Clintons, Capital In A Party Mood For Inauguration

Knight-Ridder

Today, Bill Clinton’s job is to inspire the nation. So on Sunday, he read poetry, studied great speeches and went to church twice.

But even the president could think great thoughts only for so long. This is, after all, a party.

Clinton closed the day at a star-studded gala featuring Kenny G, Aretha Franklin and the tap-dancing cast of the Broadway hit “Bring in ‘Da Noise, Bring in ‘Da Funk.”

“Tomorrow, we will not just celebrate our democracy; we must also renew it,” Clinton told celebrants who had paid up to $3,000 each to attend the presidential inaugural gala.

At an appearance Sunday before Democratic activists, Clinton said the spirit he hopes to invoke in his inaugural address is only the beginning.

“I’ve run my last race, but we haven’t done all the work we need to do for our country or for the 21st century,” he said. “We have to maintain both a commitment to progress and a commitment to community.”

Even as Clinton spoke, thousands of people came from down the street and across the country to celebrate the nation or to think great thoughts with the likes of Holocaust survivor Elie Wiesel.

But many just wanted a good time at high-priced parties, high-stepping parades or with kid-show stars such as Barney the purple dinosaur.

Hundreds, listening to loudspeakers and waiting in the cold to see James Whitmore perform “Will Rogers” chuckled when he called Congress “the hired help” and sighed, “We pay them for wisdom and we get wind.”

At the evening gala, the inauguration’s first fancy-dress event, partygoers in glittering dresses and crisp tuxedos sipped champagne and munched popcorn and hot dogs while wandering the hallways of the USAir Arena.

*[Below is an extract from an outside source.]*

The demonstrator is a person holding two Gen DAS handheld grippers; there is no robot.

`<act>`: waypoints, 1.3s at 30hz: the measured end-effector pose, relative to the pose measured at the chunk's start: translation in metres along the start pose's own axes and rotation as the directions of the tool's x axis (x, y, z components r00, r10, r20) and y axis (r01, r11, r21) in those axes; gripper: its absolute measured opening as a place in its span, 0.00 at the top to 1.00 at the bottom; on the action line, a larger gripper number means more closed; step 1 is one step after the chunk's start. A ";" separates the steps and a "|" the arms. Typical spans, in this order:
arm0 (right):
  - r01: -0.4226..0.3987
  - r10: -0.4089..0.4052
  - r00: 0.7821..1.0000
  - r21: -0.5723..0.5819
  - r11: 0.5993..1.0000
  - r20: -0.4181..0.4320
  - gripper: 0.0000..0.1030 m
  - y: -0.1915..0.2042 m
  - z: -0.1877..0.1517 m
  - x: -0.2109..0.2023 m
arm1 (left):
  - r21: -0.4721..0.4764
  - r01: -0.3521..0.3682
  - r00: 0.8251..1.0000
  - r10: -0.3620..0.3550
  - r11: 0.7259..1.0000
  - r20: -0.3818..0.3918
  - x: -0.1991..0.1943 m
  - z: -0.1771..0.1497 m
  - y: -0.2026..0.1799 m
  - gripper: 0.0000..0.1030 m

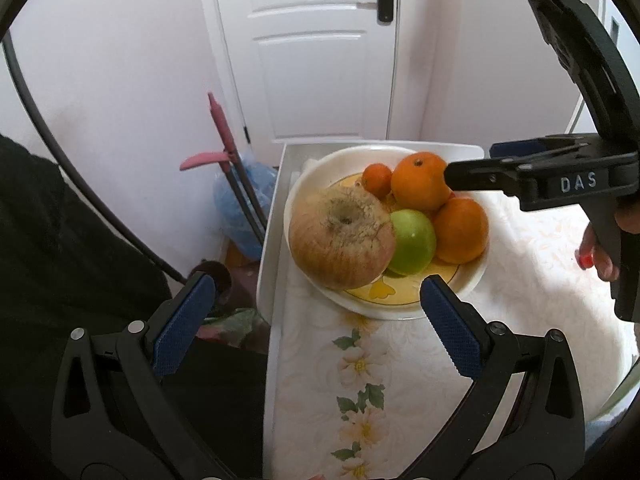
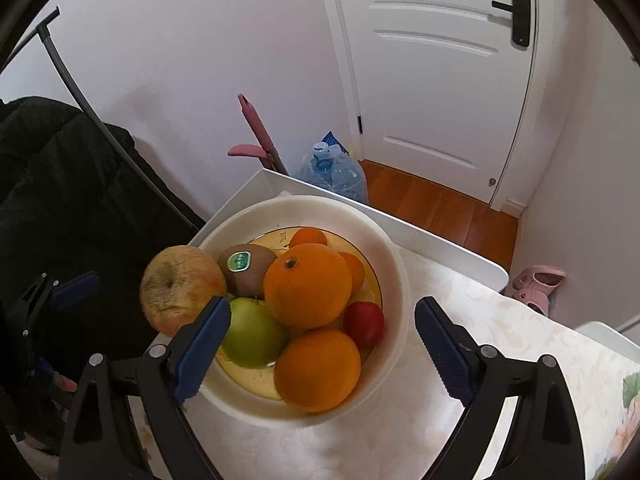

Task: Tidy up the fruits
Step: 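Move both grippers back toward the red tomato and small green apple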

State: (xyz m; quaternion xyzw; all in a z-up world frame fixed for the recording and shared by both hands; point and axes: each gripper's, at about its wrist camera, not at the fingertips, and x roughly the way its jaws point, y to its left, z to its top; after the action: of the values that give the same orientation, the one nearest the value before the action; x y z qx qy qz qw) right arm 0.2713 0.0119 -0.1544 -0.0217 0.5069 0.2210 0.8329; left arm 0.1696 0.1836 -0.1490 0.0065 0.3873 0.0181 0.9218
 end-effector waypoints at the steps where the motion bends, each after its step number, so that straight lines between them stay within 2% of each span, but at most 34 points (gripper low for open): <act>1: 0.000 0.000 1.000 0.003 1.000 0.005 0.11 0.001 -0.001 -0.005 | 0.003 -0.002 1.000 0.002 1.000 0.008 -0.004 0.001 -0.001 0.00; 12: 0.050 -0.052 0.997 0.042 0.998 0.055 0.11 0.009 -0.020 -0.062 | 0.018 0.002 0.998 -0.003 1.000 0.063 -0.044 0.017 -0.011 0.00; 20: 0.141 -0.161 0.982 0.182 0.973 0.097 0.11 -0.012 -0.050 -0.112 | 0.137 0.123 0.988 -0.134 0.983 0.071 -0.053 0.031 -0.049 0.00; 30: 0.272 -0.336 0.937 0.407 0.872 0.093 0.11 -0.074 -0.118 -0.176 | 0.232 0.247 0.962 -0.267 0.941 0.055 -0.047 0.047 -0.131 0.00; 35: 0.334 -0.421 0.903 0.481 0.810 0.081 0.11 -0.109 -0.156 -0.204 | 0.292 0.275 0.954 -0.298 0.916 0.036 -0.041 0.046 -0.182 0.00; 39: 0.358 -0.456 0.888 0.536 0.765 0.059 0.11 -0.136 -0.183 -0.216 | 0.321 0.317 0.942 -0.335 0.892 -0.002 -0.029 0.043 -0.221 0.00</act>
State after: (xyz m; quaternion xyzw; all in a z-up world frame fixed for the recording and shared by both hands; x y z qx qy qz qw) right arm 0.0875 -0.2330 -0.0837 0.1105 0.4500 -0.1069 0.8797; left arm 0.1860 -0.0382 -0.1038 0.0899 0.3559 -0.1993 0.9086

Before the program began, ushers slipped up and down the aisles, asking guests with furs to stow them under their seats so the politically incorrect outerwear would not be visible to television viewers.

The attire was a good deal plainer at the U.S. Holocaust Museum, where, during the day, thousands of people stood in lines that wrapped around the building to hear the words of “great thinkers.”

Speaking in tones of a fire-and brimstone preacher, Harvard University professor Cornel West admonished Americans to confront their own inner darkness as the only way to transcend vengeance and division in the next millennium.

“There’s a white supremacist in me. There’s homophobia in me, as there is in all of us,” said West. “The question is whether I’m wrestling with it.”

Security will be tight for today’s swearing-in - the protectors have been even more zealous since the 1995 Oklahoma City bombing and the bomb at last summer’s Olympics.

Among some of the precautions: closing streets, sealing manhole covers, reviewing the fastest routes to hospitals and prohibiting vendors from selling hot chocolate, hot dogs and hot pretzels on streets close to the parade route. Police say the propane tanks pose a security risk.